Symptoms depend on the species of tree affected, but leaf drop and dense shoot growth are potential signs of anthracnose. Treatment for anthracnose involves removing dead twigs, branches, and infected leaves. The next step is to apply a copper-based fungicide.
Apple scab is a disease that affects apple and crabapple trees. True to its name, the fungal infection produces lesions with a scab-like appearance on leaves and fruit. Although apple scab isn’t a severe disease, it can still cause a tree to look unappealing and scraggly. Over time, an infected tree also might lose all of its leaves, leading to stress that can make the plant susceptible to other diseases.
Treatment for apple scab involves managing the fungus and its spread by removing and raking dead, infected foliage. For a serious infection, apply fungicide at the start of the season to protect new leaves that emerge. Fungicide is not a cure for apple scab but can prevent further damage to a tree and nearby healthy plants. Ultimately, though, prevention is the best option. To avoid the disease, plant only disease-resistant varieties.
Canker diseases can be fungal or bacterial in origin. Cankers can cause serious structural damage to trees, weakening them so much that branches snap off easily. These elongated lesions often have a reddish tint and can affect branches, twigs, or trunks.

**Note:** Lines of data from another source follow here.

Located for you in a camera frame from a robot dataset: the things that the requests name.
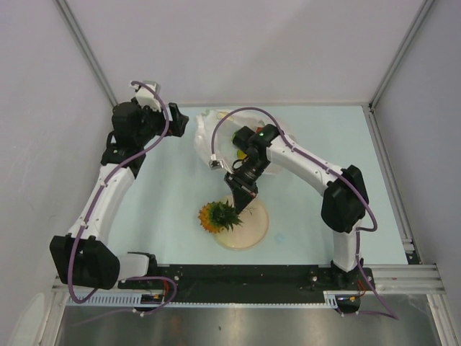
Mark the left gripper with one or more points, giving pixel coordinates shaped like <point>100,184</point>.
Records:
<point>178,120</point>

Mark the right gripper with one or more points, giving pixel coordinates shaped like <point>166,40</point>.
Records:
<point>243,191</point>

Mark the fake pineapple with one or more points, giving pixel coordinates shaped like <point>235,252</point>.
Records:
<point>218,216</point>

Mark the beige ceramic plate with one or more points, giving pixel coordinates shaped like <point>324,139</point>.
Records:
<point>251,231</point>

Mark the fake mango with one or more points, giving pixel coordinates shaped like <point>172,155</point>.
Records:
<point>241,155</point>

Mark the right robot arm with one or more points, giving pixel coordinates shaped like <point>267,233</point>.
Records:
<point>344,194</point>

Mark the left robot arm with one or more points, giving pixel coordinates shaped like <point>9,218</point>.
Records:
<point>82,257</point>

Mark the fake green apple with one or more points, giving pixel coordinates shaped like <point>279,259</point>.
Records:
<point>236,139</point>

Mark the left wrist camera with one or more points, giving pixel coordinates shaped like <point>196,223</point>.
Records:
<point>146,98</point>

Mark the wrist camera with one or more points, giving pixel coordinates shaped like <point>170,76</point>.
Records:
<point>218,163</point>
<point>146,98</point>

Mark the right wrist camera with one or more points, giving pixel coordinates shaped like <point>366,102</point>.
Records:
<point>218,163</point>

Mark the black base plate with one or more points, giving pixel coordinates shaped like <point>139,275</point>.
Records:
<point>252,283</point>

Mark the white cable duct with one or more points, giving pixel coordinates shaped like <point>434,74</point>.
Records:
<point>150,300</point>

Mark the aluminium frame rail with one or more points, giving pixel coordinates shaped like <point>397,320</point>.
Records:
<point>416,278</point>

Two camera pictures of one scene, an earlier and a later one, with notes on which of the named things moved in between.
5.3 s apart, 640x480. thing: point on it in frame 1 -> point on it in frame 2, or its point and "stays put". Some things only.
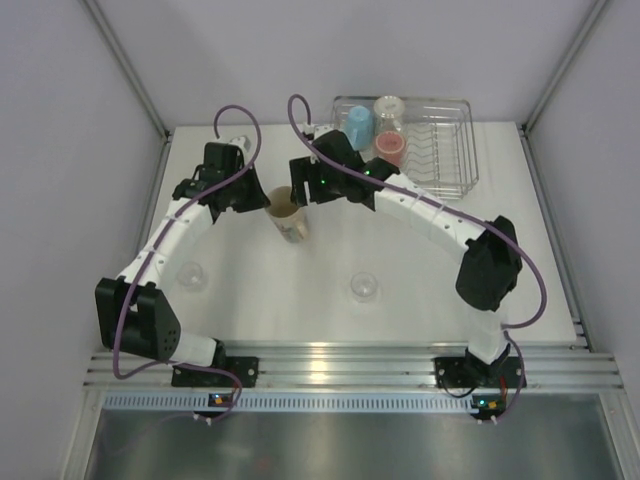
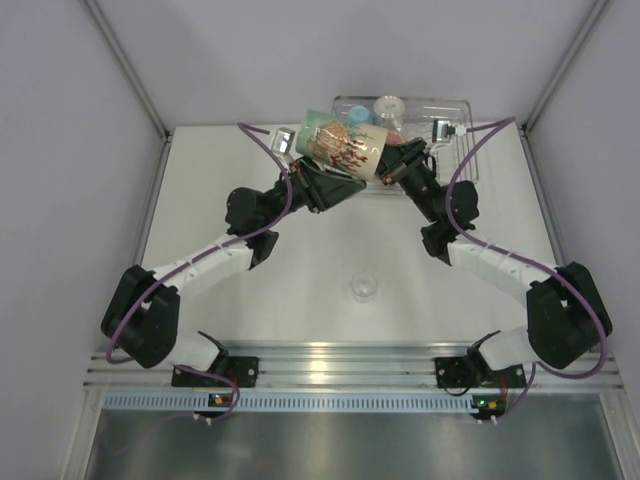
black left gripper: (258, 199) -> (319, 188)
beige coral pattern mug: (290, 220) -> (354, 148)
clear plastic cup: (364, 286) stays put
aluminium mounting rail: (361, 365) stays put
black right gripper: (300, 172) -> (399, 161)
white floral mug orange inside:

As with apple scab, the best medicine for canker disease is prevention. Choosing disease-resistant and native varieties sets trees up for success. To avoid the spread of the disease in an affected tree:
- Remove diseased branches or twigs.
- Don’t prune in wet weather, as this may encourage the spread of the fungus.
- Call a professional for help if a tree has a large canker in the trunk area.
This type of fungal infection won’t kill a tree, but it can severely weaken it. It affects two specific species of trees: Eastern red cedars and apple and crabapple trees. Growths on Eastern red cedars develop and release fungal spores that go on to infect apple trees, causing leaf damage and hindering fruit production.
Removing the growths, called juniper galls, that spread the spores is one way to control the spread of the fungus. Preventive spraying with fungicide, liquid copper, or bio fungicides—especially if the disease is common in your area—can prevent the spores from affecting apple trees.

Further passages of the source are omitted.